Google Ads is my largest expense overall in my life. I have depended on Google Ads since it’s inception for the largest portion of our retail sales on the our own retail sites and it’s the primary promotion method we use for the majority of our marketing clients. I believe that even with a downturn in the economy, marketing budgets will be cut more elsewhere and proven marketing channels where you can better track conversions like Google Ads will be kept. Youtube is considered to be the 2nd most popular social media platform the last time I checked and should continue to be more popular in the “stay at home” economy producing more ad revenue as well as revenue share from paid media channels.
Over time, their other businesses and other investments should help diversify their revenue streams more and reduce their dependence on Google Ads revenue.
The valuation has finally come down to a level I’m comfortable with. The PEG is 1.21. Still a bit higher than I like, but under the 1.50 threshold I look for. Having watched the company for years I don’t believe the opportunity to get it at a much lower price is likely. If it continues to go down I will most likely add more.
Last week, I added more to both my Facebook Inc (FB) position at $332.6915 and Amazon.com, Inc. (AMZN) position at $3290.5248. Facebook is still my 2nd largest holding and Amazon is my largest holding.
The recent downward pressure makes for a good opportunity to add more or initiate a positions in both of these.
For Facebook, because of my daily use of their ads product for both my own and client businesses, I see first hand that we continue to increase spending on ads and continue to get great results from ad spending. Over time, the results are equal and sometimes better than we get with Google or Bing ads. This trend makes me feel very confident in their future despite the headwinds of strong competitors and regulations.

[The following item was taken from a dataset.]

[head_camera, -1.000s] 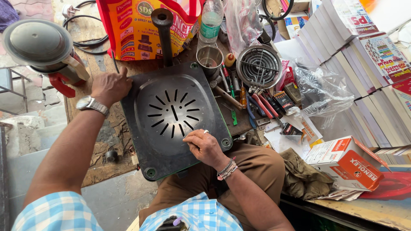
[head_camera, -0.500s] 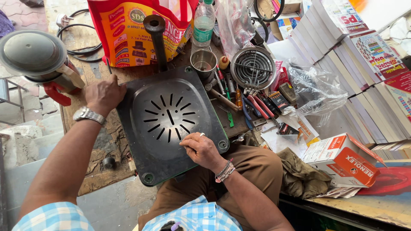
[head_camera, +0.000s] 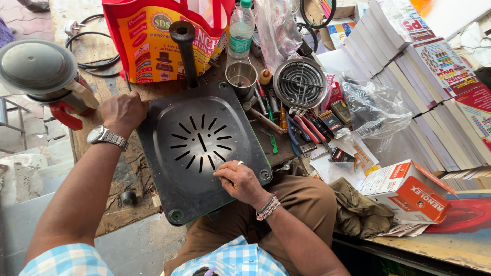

In fact, I believe more regulation of the industry will benefit Facebook as they are already much further ahead on this than their competitors – it will be more an issue for them than Facebook which is no wonder that Mark Zuckerberg himself supports regulation.
The price is very cheap here well under a 1 PEG and I believe most possible negatives are more than priced in which makes for a great opportunity.
For Amazon, again, we utilize their platform for our own retail operations and continue to see good sales conversions. We use the ads to boost our products in Amazon search results and it works really well. I see continued preference by people I know to buy from Amazon. I’m particularly intrigued by their push to make it easier for us sellers to use their fulfillment services for our own sales made on our own websites. Their pricing is very competitive and would free up our time/resources to focus on the business itself. We are strongly considering having Amazon take over all our fulfillment.
We’ve also been very pleased with their AWS services.
Amazon also faces increased regulatory pressure as well as needs for more investment in logistics/delivery. Both of these I believe are beneficial for Amazon. They are more than capable of dealing with more regulation and any new regulation is more likely to be more of an issue for competitors. Increased investment in logistics/delivery will make them stronger going forward.
The price is attractive here and even though it’s our largest position already, are confident in adding more at lower prices.
For both Amazon and Facebook, my biggest concern is supply chain issues causing lack of supply of products for the holiday season which could reduce sales and ad spending, but of course this would be temporary and not affect the long term viability of both businesses.